DeLay: "The only choice is between victory and defeat."  

HOUSTON, Texas (CNN) -- Declaring "Saddam must go," House Majority Whip Tom DeLay Wednesday delivered a vigorous endorsement of U.S. military action to topple the Iraqi leader and derided what he called "apologists for idleness" who question the wisdom of such a move.

"I'm here today to make the case for liberating Iraq," the Texas Republican said in a speech before the Houston Forum. "Until Saddam Hussein's regime topples, our national security will suffer an unwise and unacceptable risk. Saddam must go, and the sooner, the better."

DeLay delivered his speech shortly after President Bush met at his Crawford, Texas, ranch with his top military advisers to discuss defense planning and budgeting. While Bush said the subject of Iraq did not come up, after the meeting he declared that an end to Saddam Hussein's regime "is in the interest of the world."

DeLay's speech, punctuated with tough words for the "vile dictator," was certain to be welcomed by the White House, which has seen some Republicans publicly question the merits of taking military action against Iraq.

"Ladies and gentlemen, these critics are dead wrong," DeLay said. "Removing Saddam from power and liberating the Iraqi people would do more to advance the war against terror than any step we've taken yet."

DeLay dismissed the "feverish hand wringing" and criticized European nations for failing to "summon the resolve to confront gathering evil." And he pointedly took issue with the U.S. State Department, which, some conservatives believe favors a diplomatic approach.

"The U.S. State Department would do well to remember that it answers to the president of the United States, not the European Union," DeLay said.

In an interview with CNN, DeLay said the State Department was "undermining this administration's ability to fight this war" and called on it to "be loyal to the president of the United States." He accused employees there of leaking items to the media and said, "They are being impertinent."

In his speech, DeLay ran through a litany of what he described as atrocities by the Iraqi leader, including the use of chemical weapons against Iraqi Kurds, firing at U.S. aircraft in the no-fly zones, its refusal to allow weapons inspections by U.N. teams, and the persecution of religious leaders in southern Iraq.

"Make no mistake about it: We're at war, and we don't have time to dawdle," DeLay said.

DeLay minced few words in his description of the Iraqi leader.

"Saddam Hussein is the most dangerous man in the world today," DeLay says. "We say that because he's used chemical weapons against his own people.
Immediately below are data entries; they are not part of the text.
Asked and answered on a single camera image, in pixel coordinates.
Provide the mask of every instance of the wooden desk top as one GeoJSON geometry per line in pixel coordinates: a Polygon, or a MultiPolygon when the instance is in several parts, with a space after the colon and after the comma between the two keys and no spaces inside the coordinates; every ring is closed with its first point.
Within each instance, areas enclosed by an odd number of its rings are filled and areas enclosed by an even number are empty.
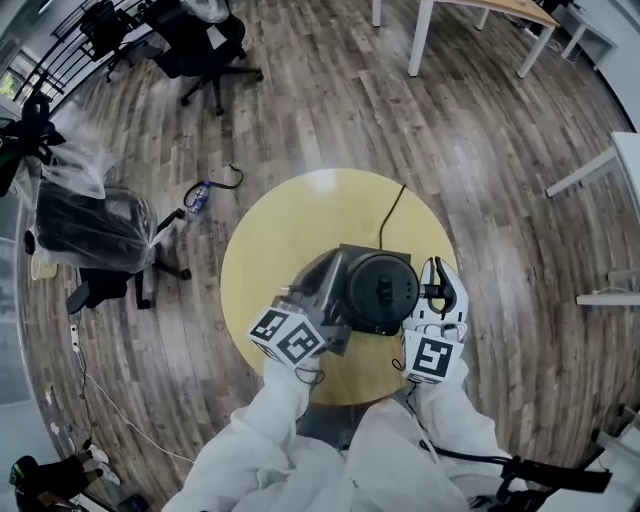
{"type": "Polygon", "coordinates": [[[471,5],[492,11],[506,12],[543,25],[558,26],[558,22],[547,14],[533,0],[436,0],[451,4],[471,5]]]}
{"type": "MultiPolygon", "coordinates": [[[[222,309],[231,337],[262,374],[264,354],[246,337],[249,325],[271,305],[281,287],[309,262],[341,243],[377,247],[378,230],[400,185],[372,172],[326,169],[293,178],[264,195],[231,238],[222,266],[222,309]]],[[[405,190],[387,221],[385,249],[410,253],[418,276],[427,258],[441,256],[453,268],[451,243],[436,216],[405,190]]],[[[402,361],[400,336],[353,333],[343,357],[321,356],[324,382],[314,402],[370,402],[404,386],[391,361],[402,361]]]]}

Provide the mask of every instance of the window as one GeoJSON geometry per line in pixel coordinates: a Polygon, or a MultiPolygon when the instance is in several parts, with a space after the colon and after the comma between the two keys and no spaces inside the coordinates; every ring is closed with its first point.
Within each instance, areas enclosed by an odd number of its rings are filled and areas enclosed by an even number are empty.
{"type": "MultiPolygon", "coordinates": [[[[16,55],[11,64],[9,64],[9,67],[0,79],[0,94],[13,100],[20,86],[26,81],[36,65],[37,62],[26,53],[22,51],[18,52],[18,55],[16,55]]],[[[40,76],[37,74],[31,77],[29,84],[22,89],[20,98],[17,98],[17,101],[20,102],[31,93],[33,86],[38,82],[39,78],[40,76]]],[[[57,92],[63,92],[61,86],[62,84],[59,80],[49,78],[43,84],[41,92],[52,97],[55,96],[57,92]]]]}

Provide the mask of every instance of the power strip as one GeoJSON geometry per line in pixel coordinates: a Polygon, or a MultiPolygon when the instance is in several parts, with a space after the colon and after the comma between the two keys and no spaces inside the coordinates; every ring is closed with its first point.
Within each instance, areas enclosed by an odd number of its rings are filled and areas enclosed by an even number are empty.
{"type": "Polygon", "coordinates": [[[80,353],[80,345],[78,345],[78,325],[71,324],[71,346],[76,354],[80,353]]]}

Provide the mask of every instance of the plastic bottle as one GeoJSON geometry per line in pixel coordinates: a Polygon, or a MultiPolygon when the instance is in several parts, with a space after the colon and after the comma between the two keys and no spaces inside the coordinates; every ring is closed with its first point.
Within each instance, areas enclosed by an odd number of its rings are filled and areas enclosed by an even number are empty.
{"type": "Polygon", "coordinates": [[[205,181],[198,187],[196,191],[196,196],[193,198],[193,202],[191,203],[191,207],[189,211],[195,214],[199,214],[204,205],[207,204],[207,199],[209,199],[209,189],[211,188],[211,182],[205,181]]]}

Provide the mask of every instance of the black office chair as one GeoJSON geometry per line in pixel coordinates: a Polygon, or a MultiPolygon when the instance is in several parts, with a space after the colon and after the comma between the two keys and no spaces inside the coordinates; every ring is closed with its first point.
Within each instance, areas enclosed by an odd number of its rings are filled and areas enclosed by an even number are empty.
{"type": "Polygon", "coordinates": [[[245,59],[247,56],[242,48],[245,27],[233,14],[229,14],[222,23],[216,23],[216,28],[226,41],[215,49],[207,35],[207,29],[212,24],[189,14],[179,0],[157,0],[146,9],[143,21],[171,46],[166,52],[153,57],[169,78],[200,77],[180,99],[183,106],[189,104],[189,97],[193,93],[211,82],[216,97],[216,115],[221,116],[224,109],[220,99],[220,79],[224,75],[251,73],[258,82],[264,79],[259,68],[229,66],[234,59],[245,59]]]}
{"type": "Polygon", "coordinates": [[[107,299],[124,297],[126,283],[135,277],[136,305],[143,299],[143,271],[153,266],[187,281],[189,269],[177,270],[156,259],[154,236],[185,212],[177,209],[157,229],[146,201],[122,187],[106,187],[105,199],[82,196],[46,180],[40,183],[35,237],[57,262],[80,268],[82,285],[67,299],[69,314],[94,308],[107,299]]]}
{"type": "Polygon", "coordinates": [[[107,82],[111,82],[111,73],[121,60],[126,60],[129,67],[133,67],[129,52],[134,45],[127,44],[120,48],[124,37],[133,29],[131,20],[123,11],[116,11],[110,0],[93,5],[80,19],[80,31],[87,36],[93,49],[91,60],[99,61],[114,52],[107,66],[107,82]]]}
He's invaded his neighbors."

DeLay asserted that Bush was "exactly right" in his approach to Iraq, and he said he would lead the effort to make sure the president has "unified support" in the House of Representatives.

Last week, some leading Republicans warned of risks in launching a war against Iraq and urged more diplomatic efforts.

In an opinion piece published last week, Brent Scowcroft, national security adviser to the first President Bush, said attacking Iraq now would be a mistake.

Scowcroft warned "an attack on Iraq at this time would seriously jeopardize, if not destroy, the global counter-terrorist campaign we have undertaken." He said if the Iraqis are backed into a corner, they may attempt to use biological or chemical weapons in the hope of starting a war between Israel and the Arab states.

Monday, White House Press Secretary Ari Fleischer said the president was not bothered by such comments, viewing them as a "constructive part of the process" in developing a consensus on what the United States should do to ensure that Hussein is removed from power.